In 2008, the IRO also launched the International Search and Rescue Dog Day, an initiative that offers search and rescue dog organisations the opportunity to present themselves and at the same time give an insight into the valuable work with search and rescue dogs. According to the motto "365 days a year mission ready", demonstrations, information events and trial trainings are organised all over the world.
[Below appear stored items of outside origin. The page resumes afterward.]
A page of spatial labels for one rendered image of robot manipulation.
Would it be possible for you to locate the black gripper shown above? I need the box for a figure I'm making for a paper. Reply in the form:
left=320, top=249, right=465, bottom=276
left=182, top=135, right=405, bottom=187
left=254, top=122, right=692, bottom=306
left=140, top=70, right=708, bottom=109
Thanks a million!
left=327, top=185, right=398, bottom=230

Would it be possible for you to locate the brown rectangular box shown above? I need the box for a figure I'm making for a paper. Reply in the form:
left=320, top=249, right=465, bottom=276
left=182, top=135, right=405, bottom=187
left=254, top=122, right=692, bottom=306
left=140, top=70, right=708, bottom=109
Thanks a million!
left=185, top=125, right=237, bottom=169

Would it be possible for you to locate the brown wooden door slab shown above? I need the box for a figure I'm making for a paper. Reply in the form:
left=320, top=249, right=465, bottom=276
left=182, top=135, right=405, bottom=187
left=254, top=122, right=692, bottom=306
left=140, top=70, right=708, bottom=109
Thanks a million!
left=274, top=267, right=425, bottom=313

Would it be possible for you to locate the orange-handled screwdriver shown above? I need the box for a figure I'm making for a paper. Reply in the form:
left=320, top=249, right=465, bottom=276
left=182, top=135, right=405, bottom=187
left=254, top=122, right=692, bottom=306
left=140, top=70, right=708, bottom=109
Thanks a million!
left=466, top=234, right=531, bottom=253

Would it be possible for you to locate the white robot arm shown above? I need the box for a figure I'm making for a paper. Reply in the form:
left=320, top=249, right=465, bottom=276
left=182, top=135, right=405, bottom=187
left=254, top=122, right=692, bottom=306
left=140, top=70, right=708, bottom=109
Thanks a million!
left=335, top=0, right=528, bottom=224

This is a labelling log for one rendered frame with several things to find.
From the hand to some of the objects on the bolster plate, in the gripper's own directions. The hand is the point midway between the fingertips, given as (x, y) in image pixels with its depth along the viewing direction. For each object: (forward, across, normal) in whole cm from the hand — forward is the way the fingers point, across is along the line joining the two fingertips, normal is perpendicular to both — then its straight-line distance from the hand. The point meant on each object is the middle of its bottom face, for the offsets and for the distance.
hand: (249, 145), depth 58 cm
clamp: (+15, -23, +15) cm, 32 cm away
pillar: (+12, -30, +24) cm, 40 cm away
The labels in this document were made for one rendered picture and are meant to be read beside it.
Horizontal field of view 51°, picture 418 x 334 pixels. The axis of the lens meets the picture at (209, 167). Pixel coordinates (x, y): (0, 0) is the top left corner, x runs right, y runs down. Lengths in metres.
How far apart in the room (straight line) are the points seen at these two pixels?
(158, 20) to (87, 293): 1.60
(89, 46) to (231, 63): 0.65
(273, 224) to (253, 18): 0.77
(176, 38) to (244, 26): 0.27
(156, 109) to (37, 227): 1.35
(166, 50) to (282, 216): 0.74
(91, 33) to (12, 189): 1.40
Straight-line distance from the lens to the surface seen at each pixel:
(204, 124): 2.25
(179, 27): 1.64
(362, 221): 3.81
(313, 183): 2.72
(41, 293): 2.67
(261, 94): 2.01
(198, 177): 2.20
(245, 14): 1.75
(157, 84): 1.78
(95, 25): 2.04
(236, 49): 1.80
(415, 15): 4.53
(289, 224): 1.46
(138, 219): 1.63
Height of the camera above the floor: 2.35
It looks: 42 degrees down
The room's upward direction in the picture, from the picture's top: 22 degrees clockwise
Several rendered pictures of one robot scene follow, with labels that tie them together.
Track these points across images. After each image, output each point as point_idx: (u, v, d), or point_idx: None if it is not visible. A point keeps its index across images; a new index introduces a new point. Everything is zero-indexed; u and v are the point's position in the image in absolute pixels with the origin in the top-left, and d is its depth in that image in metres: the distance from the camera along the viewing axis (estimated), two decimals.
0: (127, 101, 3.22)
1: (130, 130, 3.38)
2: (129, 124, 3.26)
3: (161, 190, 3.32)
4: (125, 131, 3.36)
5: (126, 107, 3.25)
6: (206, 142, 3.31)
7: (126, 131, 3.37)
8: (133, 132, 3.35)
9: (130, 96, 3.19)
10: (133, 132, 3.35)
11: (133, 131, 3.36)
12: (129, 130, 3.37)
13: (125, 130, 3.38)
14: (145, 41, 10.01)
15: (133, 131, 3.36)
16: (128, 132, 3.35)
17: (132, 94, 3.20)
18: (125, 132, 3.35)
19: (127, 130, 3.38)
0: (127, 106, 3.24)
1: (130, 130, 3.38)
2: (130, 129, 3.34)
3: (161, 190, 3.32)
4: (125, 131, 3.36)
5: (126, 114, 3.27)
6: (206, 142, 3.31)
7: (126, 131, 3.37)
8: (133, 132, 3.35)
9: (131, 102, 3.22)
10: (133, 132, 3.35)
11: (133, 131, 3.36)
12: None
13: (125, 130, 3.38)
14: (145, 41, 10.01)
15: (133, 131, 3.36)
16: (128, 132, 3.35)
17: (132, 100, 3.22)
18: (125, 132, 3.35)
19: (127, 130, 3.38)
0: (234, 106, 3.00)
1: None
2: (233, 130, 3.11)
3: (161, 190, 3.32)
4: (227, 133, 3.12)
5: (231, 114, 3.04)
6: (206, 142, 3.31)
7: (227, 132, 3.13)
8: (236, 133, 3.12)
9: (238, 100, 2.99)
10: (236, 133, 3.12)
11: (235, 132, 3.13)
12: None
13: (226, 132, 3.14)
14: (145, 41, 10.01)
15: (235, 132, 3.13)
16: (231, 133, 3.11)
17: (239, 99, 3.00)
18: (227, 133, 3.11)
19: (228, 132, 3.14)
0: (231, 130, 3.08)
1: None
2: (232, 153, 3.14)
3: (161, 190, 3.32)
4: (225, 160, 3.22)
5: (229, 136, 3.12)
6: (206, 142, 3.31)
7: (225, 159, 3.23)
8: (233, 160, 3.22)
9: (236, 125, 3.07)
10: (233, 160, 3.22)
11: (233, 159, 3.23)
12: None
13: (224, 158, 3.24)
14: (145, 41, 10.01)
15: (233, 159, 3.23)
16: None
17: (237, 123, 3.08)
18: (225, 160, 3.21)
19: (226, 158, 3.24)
== Organisational structure ==
The International Search and Rescue Dog Organisation is based in Salzburg, Austria and currently employs six people. The highest decision-making body of the IRO is the Meeting of Delegates. It is composed of the delegates from the respective national search and rescue dog organisations, the executive board and the executive committee.

== History ==
The Spitak earthquake in Armenia in 1988 raised the question of international cooperation in the field of search and rescue dog training. As one of the most severe earthquakes in recent decades, it gave the impulse to strive for better coordination between disaster relief workers, search and rescue dog teams and authorities. As a result, the IRO was founded in 1993 with the aim of setting standards for the training and deployment of search and rescue dog teams worldwide. Since the beginning, the IRO has been working together with the UN to continuously develop and improve SAR dog work. Dr Wolfgang Zörner, who chaired the IRO as President from 1993 to 2013, played a key role in the development of the IRO. Under his auspices, the IRO became internationally recognised and a uniform global standard for the training of search and rescue dogs was introduced.